# Agile Modeling for Bioacoustics.

This notebook provides a single-machine workflow for using pre-trained models to embed raw audio files, search, and create classifiers for target signals. This notebook is ideal for a single machine with a GPU for accelarated embedding.

## Configuration and Imports.

In [0]:
 #@title Imports. { vertical-output: true }

import collections
from etils import epath
from ml_collections import config_dict
import matplotlib.pyplot as plt
import numpy as np
import tensorflow as tf
import tqdm
from chirp.inference import colab_utils
colab_utils.initialize(use_tf_gpu=True, disable_warnings=True)

from chirp import audio_utils
from chirp.inference import embed_lib
from chirp.inference import tf_examples
from chirp.inference import models
from chirp.models import metrics
from chirp.inference.search import bootstrap
from chirp.inference.search import search
from chirp.inference.search import display
from chirp.inference.classify import classify
from chirp.inference.classify import data_lib


In [0]:
#@title Basic Configuration. { vertical-output: true }

# Define the model: Usually perch or birdnet.
model_choice = 'perch'  #@param
# Set the base directory for the project.
working_dir = '/tmp/agile'  #@param

# Set the embedding and labeled data directories.
embeddings_path = epath.Path(working_dir) / 'embeddings'
labeled_data_path = epath.Path(working_dir) / 'labeled'
embeddings_glob = embeddings_path / 'embeddings-*'

# OPTIONAL: Set up separation model.
separation_model_key = 'separator_model_tf'  #@param
separation_model_path = ''  #@param


In [0]:
#@title Load Existing Project State and Models. { vertical-output: true }

# If you have already computed embeddings, run this cell to load models
# and find existing data.

if (embeddings_path / 'config.json').exists():
  # Get relevant info from the embedding configuration.
  bootstrap_config = bootstrap.BootstrapConfig.load_from_embedding_config(
      embeddings_path=embeddings_path,
      annotated_path=labeled_data_path)
  project_state = bootstrap.BootstrapState(bootstrap_config)

  if (bootstrap_config.model_key == 'separate_embed_model'
      and not separation_model_path.strip()):
    separation_model_key = 'separator_model_tf'
    separation_model_path = bootstrap_config.model_config.separator_model_tf_config.model_path

# Load separation model.
if separation_model_path:
  separation_config = config_dict.ConfigDict({
      'model_path': separation_model_path,
      'frame_size': 32000,
      'sample_rate': 32000,
  })
  separator = models.model_class_map()[
      separation_model_key].from_config(separation_config)
  print('Loaded separator model at {}'.format(separation_model_path))
else:
  print('No separation model loaded.')
  separator = None

## Embed Audio

In [0]:
#@title Embedding Configuration. { vertical-output: true }

config = config_dict.ConfigDict()
config.embed_fn_config = config_dict.ConfigDict()
config.embed_fn_config.model_config = config_dict.ConfigDict()

# IMPORTANT: Select the targe audio files.
# source_file_patterns should contain a list of globs of audio files, like:
# ['/home/me/*.wav', '/home/me/other/*.flac']
config.source_file_patterns = ['']  #@param
config.output_dir = embeddings_path.as_posix()

# For Perch, set the perch_tfhub_model_version, and the model will load
# automagically from TFHub.

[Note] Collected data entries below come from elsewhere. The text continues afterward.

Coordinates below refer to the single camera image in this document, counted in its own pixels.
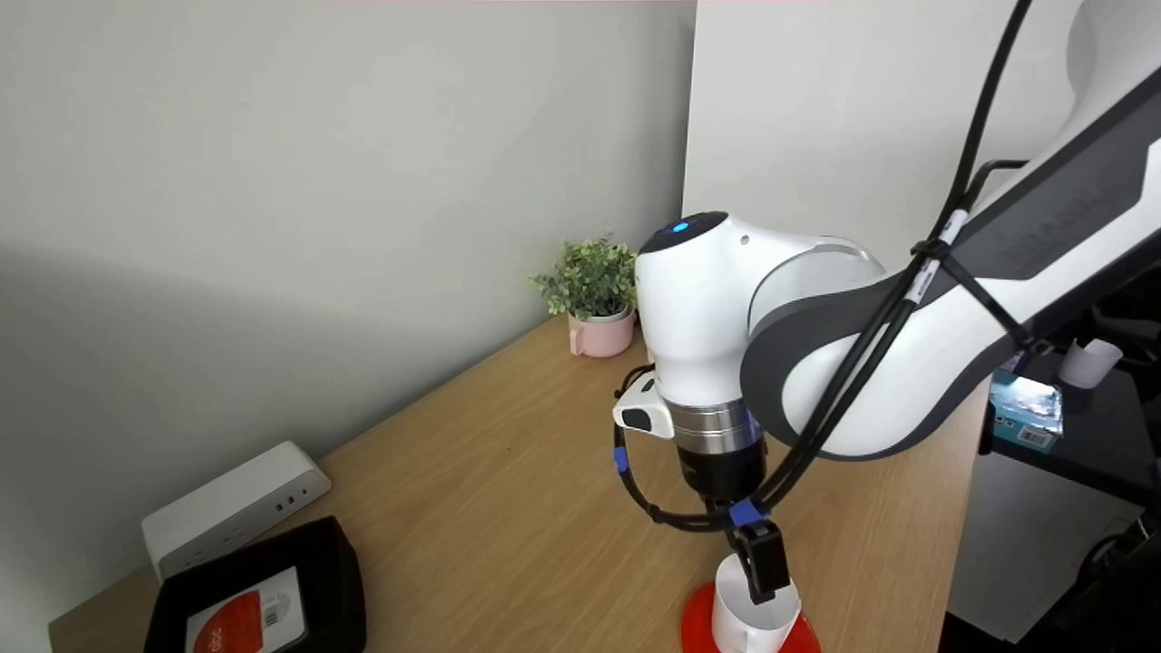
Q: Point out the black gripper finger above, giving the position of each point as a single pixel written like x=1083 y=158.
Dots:
x=765 y=560

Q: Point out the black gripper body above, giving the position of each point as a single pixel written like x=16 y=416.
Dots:
x=725 y=476

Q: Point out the white plastic mug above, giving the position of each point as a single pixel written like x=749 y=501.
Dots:
x=735 y=594

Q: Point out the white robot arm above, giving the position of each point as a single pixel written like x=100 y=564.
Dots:
x=781 y=350

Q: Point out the red side plate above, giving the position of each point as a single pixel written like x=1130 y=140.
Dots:
x=709 y=624

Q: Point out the potted green plant pink pot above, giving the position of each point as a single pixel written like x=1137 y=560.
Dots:
x=592 y=291

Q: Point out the blue tissue box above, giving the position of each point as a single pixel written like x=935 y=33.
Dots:
x=1029 y=413

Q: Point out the black side desk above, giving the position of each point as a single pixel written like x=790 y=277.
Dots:
x=1104 y=436

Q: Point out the white cup on side desk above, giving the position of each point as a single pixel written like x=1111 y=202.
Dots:
x=1089 y=365

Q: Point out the black tray with red card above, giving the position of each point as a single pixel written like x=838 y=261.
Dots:
x=295 y=594

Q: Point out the white rectangular box device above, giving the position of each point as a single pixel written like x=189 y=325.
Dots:
x=234 y=508

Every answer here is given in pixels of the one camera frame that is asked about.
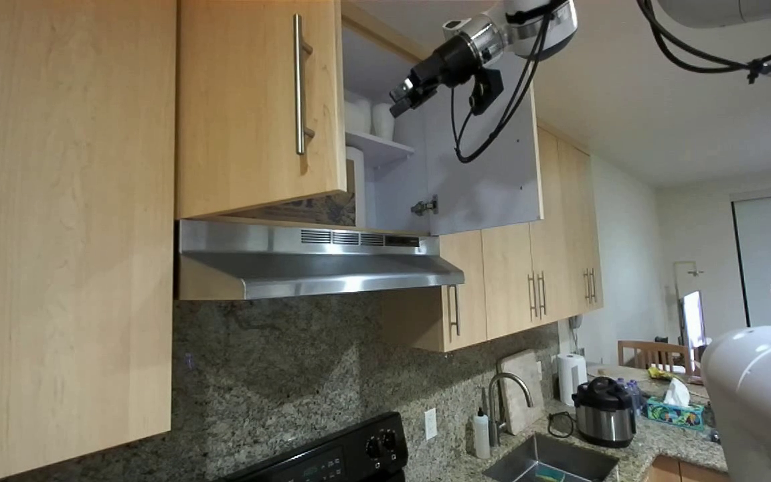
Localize white soap bottle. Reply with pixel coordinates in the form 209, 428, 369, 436
473, 409, 490, 459

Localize wooden chair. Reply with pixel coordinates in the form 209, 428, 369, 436
620, 341, 688, 370

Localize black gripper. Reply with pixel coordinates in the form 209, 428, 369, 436
388, 18, 503, 117

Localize black stove control panel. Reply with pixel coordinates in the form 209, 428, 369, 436
220, 413, 410, 482

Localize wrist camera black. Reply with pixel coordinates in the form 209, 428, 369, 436
468, 69, 503, 115

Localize white wall outlet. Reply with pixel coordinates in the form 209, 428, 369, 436
423, 407, 440, 441

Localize wooden cabinet door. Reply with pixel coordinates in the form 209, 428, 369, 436
177, 0, 348, 218

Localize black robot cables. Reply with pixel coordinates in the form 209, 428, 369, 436
448, 0, 771, 166

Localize stainless steel range hood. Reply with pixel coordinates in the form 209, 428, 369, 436
177, 218, 463, 302

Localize chrome kitchen faucet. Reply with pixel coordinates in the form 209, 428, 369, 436
489, 372, 534, 447

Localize steel kitchen sink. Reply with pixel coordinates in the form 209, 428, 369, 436
486, 435, 620, 482

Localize white cups on shelf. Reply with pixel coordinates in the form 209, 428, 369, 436
345, 96, 394, 140

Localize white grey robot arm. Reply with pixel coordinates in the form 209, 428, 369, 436
388, 0, 771, 482

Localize open right cabinet door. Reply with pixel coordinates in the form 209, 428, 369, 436
373, 49, 543, 236

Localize wooden cutting board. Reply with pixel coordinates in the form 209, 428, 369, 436
501, 350, 543, 435

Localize tissue box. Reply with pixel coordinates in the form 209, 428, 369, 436
642, 380, 705, 428

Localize white paper towel roll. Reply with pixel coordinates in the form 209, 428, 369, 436
558, 353, 586, 407

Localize black silver pressure cooker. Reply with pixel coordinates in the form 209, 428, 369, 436
574, 378, 638, 447

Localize wooden upper cabinets right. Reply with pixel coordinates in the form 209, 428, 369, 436
384, 124, 609, 353

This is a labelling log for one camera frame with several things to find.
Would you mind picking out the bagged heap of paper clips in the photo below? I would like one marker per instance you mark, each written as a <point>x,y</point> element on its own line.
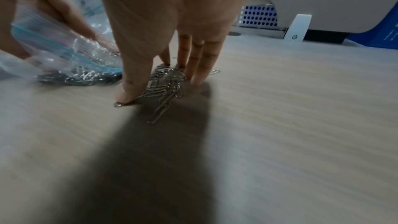
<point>77,78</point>

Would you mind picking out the white upright device with button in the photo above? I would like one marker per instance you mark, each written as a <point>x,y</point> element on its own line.
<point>298,27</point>

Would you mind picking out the single silver paper clip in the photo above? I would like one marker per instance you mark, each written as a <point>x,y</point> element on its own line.
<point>124,103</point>

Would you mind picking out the blue perforated basket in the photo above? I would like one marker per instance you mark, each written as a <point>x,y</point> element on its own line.
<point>259,15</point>

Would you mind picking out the clear zip bag teal seal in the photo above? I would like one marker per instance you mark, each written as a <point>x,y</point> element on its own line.
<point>49,38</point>

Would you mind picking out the person's right hand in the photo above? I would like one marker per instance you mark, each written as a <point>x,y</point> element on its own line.
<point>174,4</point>

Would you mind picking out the pile of silver paper clips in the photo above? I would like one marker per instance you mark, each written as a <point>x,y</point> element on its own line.
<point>166,82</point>

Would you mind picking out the blue box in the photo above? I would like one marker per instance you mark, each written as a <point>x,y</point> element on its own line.
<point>377,32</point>

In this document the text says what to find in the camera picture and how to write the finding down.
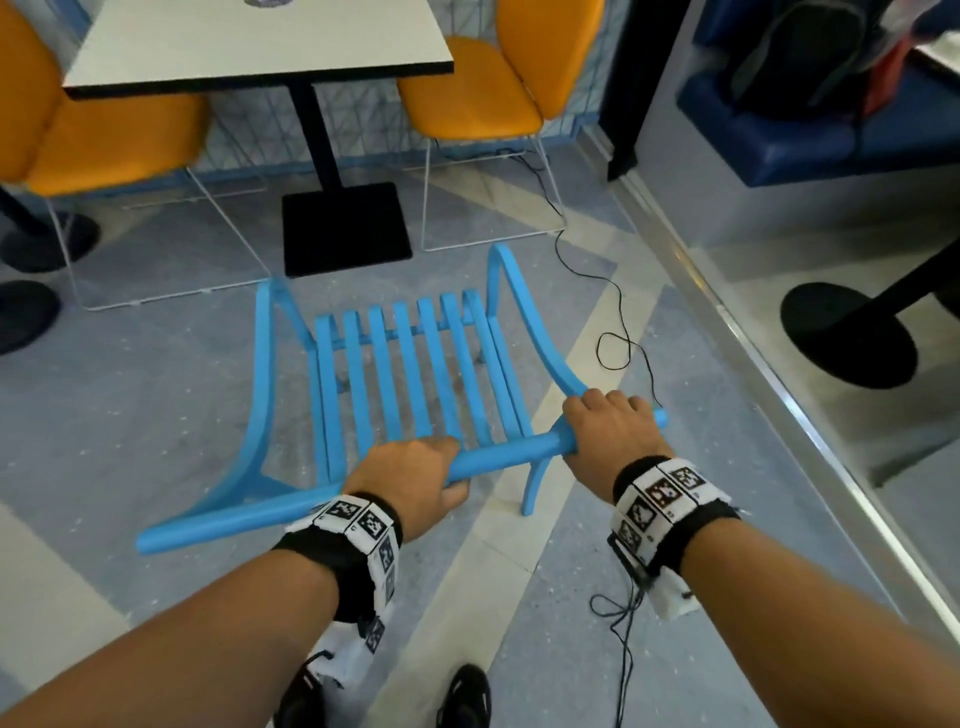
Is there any person's left hand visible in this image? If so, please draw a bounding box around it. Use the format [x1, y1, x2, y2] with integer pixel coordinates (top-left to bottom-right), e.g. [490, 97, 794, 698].
[343, 437, 471, 543]

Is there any person's right hand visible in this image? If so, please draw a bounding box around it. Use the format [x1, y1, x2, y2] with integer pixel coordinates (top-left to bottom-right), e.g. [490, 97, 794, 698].
[561, 388, 674, 504]

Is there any blue wooden slatted chair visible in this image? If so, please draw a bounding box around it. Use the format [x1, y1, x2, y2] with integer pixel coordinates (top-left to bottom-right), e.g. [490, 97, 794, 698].
[136, 242, 669, 558]

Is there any person's right forearm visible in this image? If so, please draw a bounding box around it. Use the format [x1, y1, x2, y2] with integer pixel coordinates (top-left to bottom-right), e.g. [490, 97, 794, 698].
[678, 517, 960, 728]

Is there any person's left forearm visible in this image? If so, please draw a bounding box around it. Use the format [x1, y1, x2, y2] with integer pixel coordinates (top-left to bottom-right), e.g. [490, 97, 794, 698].
[0, 547, 340, 728]

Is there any left wristband with marker tags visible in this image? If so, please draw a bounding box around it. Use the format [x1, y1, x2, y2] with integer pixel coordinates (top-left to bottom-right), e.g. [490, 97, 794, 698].
[271, 492, 405, 691]

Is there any wristband with marker tags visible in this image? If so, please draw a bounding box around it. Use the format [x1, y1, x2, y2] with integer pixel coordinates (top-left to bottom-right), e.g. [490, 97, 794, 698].
[609, 456, 744, 621]
[271, 492, 405, 691]

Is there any right wristband with marker tags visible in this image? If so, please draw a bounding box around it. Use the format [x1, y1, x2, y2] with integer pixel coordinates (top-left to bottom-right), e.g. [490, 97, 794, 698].
[609, 456, 744, 621]

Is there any black right shoe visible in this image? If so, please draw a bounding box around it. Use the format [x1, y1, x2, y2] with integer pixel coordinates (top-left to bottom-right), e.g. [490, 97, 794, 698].
[436, 663, 493, 728]

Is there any large black round table base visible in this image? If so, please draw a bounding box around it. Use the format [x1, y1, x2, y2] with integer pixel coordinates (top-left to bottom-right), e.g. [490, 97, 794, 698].
[780, 238, 960, 390]

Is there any blue upholstered bench seat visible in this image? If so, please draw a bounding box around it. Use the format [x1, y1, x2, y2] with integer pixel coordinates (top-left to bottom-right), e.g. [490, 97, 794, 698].
[675, 0, 960, 189]

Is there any black backpack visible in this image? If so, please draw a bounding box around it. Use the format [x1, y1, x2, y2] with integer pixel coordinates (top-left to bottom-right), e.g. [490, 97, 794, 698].
[730, 0, 895, 123]

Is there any red bag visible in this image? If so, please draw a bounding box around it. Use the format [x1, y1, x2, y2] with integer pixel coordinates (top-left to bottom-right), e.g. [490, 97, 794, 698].
[862, 30, 918, 117]

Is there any black cable on floor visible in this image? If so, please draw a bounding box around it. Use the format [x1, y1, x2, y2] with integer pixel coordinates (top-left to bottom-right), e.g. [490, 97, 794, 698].
[495, 148, 666, 411]

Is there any metal partition floor rail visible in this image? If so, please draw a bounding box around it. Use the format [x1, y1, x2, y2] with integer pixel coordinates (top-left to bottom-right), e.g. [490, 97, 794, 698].
[582, 126, 960, 648]

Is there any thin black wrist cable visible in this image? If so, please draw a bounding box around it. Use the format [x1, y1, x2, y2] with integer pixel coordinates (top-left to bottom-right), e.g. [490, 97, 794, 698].
[589, 555, 655, 728]

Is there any orange chair with wire legs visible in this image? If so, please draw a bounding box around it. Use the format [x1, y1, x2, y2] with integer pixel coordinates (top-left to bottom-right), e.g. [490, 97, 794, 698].
[396, 0, 606, 254]
[0, 0, 273, 313]

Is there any black round pedestal base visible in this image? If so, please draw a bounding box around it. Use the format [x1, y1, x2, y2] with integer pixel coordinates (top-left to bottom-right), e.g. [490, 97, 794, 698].
[0, 280, 63, 357]
[0, 187, 102, 275]

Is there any white table with black pedestal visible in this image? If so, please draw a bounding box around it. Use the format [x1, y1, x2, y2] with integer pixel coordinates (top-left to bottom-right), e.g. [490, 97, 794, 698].
[63, 0, 456, 279]

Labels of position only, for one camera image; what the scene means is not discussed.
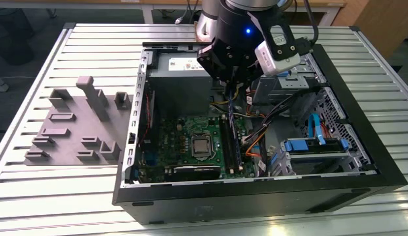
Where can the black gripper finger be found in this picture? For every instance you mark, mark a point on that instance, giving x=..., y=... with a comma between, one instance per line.
x=211, y=61
x=247, y=72

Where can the blue RAM stick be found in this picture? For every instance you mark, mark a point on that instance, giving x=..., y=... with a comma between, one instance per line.
x=231, y=105

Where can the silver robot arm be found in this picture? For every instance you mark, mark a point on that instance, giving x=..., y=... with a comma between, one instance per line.
x=204, y=27

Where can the black RAM slot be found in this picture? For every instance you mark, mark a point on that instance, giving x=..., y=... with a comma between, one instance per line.
x=224, y=145

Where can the blue drive bay latch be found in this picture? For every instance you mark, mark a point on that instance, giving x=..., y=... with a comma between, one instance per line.
x=285, y=73

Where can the metal drive cage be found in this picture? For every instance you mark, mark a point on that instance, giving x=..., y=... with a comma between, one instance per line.
x=295, y=83

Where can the grey power supply unit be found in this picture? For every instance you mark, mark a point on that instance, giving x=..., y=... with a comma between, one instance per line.
x=176, y=93

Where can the CPU socket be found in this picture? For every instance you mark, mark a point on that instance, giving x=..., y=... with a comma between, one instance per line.
x=200, y=134

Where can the silver CPU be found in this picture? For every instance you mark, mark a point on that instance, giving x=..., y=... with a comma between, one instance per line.
x=199, y=146

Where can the hard disk in blue carrier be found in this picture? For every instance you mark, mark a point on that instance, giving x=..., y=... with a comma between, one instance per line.
x=298, y=146

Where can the green motherboard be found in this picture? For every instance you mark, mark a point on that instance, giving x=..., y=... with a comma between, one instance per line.
x=176, y=147

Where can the silver disk bay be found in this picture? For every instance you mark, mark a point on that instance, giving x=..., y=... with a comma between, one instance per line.
x=321, y=157

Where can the black graphics card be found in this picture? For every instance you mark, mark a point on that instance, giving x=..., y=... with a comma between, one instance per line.
x=194, y=170

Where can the wooden cabinet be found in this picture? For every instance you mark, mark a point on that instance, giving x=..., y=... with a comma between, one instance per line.
x=383, y=22

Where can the grey parts rack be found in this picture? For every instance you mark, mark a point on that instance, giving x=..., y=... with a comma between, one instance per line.
x=75, y=123

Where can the black PC case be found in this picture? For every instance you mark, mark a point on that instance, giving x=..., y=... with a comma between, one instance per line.
x=255, y=196

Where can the black office chair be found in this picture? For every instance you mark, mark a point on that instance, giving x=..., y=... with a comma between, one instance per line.
x=12, y=37

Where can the black camera bracket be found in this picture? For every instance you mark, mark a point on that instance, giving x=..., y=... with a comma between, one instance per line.
x=260, y=24

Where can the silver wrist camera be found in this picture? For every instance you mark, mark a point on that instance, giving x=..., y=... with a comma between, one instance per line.
x=278, y=66

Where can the white frame desk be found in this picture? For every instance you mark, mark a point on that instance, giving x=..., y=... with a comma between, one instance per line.
x=333, y=14

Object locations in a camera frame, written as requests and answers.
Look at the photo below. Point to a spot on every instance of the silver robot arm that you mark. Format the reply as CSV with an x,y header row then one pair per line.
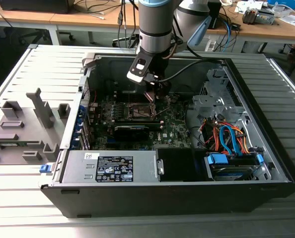
x,y
155,24

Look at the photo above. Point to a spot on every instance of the black RAM slot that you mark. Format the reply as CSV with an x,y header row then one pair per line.
x,y
127,94

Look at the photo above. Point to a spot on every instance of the CPU socket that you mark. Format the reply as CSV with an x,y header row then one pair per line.
x,y
140,111

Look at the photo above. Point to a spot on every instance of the office chair base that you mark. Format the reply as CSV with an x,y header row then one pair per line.
x,y
122,39

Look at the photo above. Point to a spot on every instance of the green motherboard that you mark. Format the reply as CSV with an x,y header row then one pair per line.
x,y
172,124

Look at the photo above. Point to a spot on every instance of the black RAM stick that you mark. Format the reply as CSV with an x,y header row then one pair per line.
x,y
137,121
155,126

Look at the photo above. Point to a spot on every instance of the grey metal drive cage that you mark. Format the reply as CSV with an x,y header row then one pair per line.
x,y
212,101

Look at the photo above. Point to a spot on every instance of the black speaker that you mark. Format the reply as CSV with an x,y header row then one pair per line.
x,y
215,15

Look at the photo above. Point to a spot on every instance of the black graphics card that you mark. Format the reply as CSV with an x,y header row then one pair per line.
x,y
130,135

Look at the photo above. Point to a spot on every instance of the metal heat sink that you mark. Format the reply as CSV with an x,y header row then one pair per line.
x,y
249,16

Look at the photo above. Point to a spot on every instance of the white papers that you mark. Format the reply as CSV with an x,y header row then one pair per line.
x,y
246,6

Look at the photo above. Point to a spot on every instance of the wooden desk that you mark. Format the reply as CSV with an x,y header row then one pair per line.
x,y
261,29
63,17

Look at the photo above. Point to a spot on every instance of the grey device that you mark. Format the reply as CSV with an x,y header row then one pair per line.
x,y
265,17

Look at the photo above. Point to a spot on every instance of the hard disk in blue carrier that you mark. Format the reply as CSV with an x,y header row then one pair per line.
x,y
227,172

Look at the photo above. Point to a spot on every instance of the black office chair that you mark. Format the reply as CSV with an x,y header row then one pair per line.
x,y
33,34

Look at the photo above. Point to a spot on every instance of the grey power supply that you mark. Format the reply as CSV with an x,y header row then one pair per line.
x,y
75,166

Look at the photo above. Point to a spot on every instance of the grey parts rack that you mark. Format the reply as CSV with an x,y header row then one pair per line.
x,y
38,124

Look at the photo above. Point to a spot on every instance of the black box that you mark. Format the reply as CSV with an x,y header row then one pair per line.
x,y
38,6

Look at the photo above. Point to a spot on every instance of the black PC case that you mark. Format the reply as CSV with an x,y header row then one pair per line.
x,y
137,200

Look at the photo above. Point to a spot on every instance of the blue box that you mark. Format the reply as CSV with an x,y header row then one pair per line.
x,y
284,2

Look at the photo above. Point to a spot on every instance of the blue case latch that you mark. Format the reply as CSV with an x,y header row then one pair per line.
x,y
44,169

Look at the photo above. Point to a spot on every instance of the green RAM stick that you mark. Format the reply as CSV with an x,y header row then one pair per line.
x,y
13,144

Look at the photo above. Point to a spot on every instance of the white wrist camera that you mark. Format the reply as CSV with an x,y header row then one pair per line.
x,y
137,74

Alternatively, set the model path for a local
# copy of the model.
# Note that only one of perch_model_path and perch_tfhub_version should be set.
perch_tfhub_version = 4  #@param
perch_model_path = ''  #@param

# For BirdNET, point to the specific tflite file.
birdnet_model_path = ''  #@param
if model_choice == 'perch':
  config.embed_fn_config.model_key = 'taxonomy_model_tf'
  config.embed_fn_config.model_config.window_size_s = 5.0
  config.embed_fn_config.model_config.hop_size_s = 5.0
  config.embed_fn_config.model_config.sample_rate = 32000
  config.embed_fn_config.model_config.tfhub_version = perch_tfhub_version
  config.embed_fn_config.model_config.model_path = perch_model_path
elif model_choice == 'birdnet':
  config.embed_fn_config.model_key = 'birdnet'
  config.embed_fn_config.model_config.window_size_s = 3.0
  config.embed_fn_config.model_config.hop_size_s = 3.0
  config.embed_fn_config.model_config.sample_rate = 48000
  config.embed_fn_config.model_config.model_path = birdnet_model_path
  # Note: The v2_1 class list is appropriate for Birdnet 2.1, 2.2, and 2.3.
  config.embed_fn_config.model_config.class_list_name = 'birdnet_v2_1'
  config.embed_fn_config.model_config.num_tflite_threads = 4

# Only write embeddings to reduce size.
config.embed_fn_config.write_embeddings = True
config.embed_fn_config.write_logits = False
config.embed_fn_config.write_separated_audio = False
config.embed_fn_config.write_raw_audio = False

# Number of parent directories to include in the filename.
config.embed_fn_config.file_id_depth = 1

In [0]:
#@title Set up. { vertical-output: true }

# Set up the embedding function, including loading models.
embed_fn = embed_lib.EmbedFn(**config.embed_fn_config)
print('\n\nLoading model(s)...')
embed_fn.setup()

# Create output directory and write the configuration.
output_dir = epath.Path(config.output_dir)
output_dir.mkdir(exist_ok=True, parents=True)
embed_lib.maybe_write_config(config, output_dir)

# Create SourceInfos.
source_infos = embed_lib.create_source_infos(
    config.source_file_patterns,
    num_shards_per_file=config.get('num_shards_per_file', -1),
    shard_len_s=config.get('shard_len_s', -1))
print(f'Found {len(source_infos)} source infos.')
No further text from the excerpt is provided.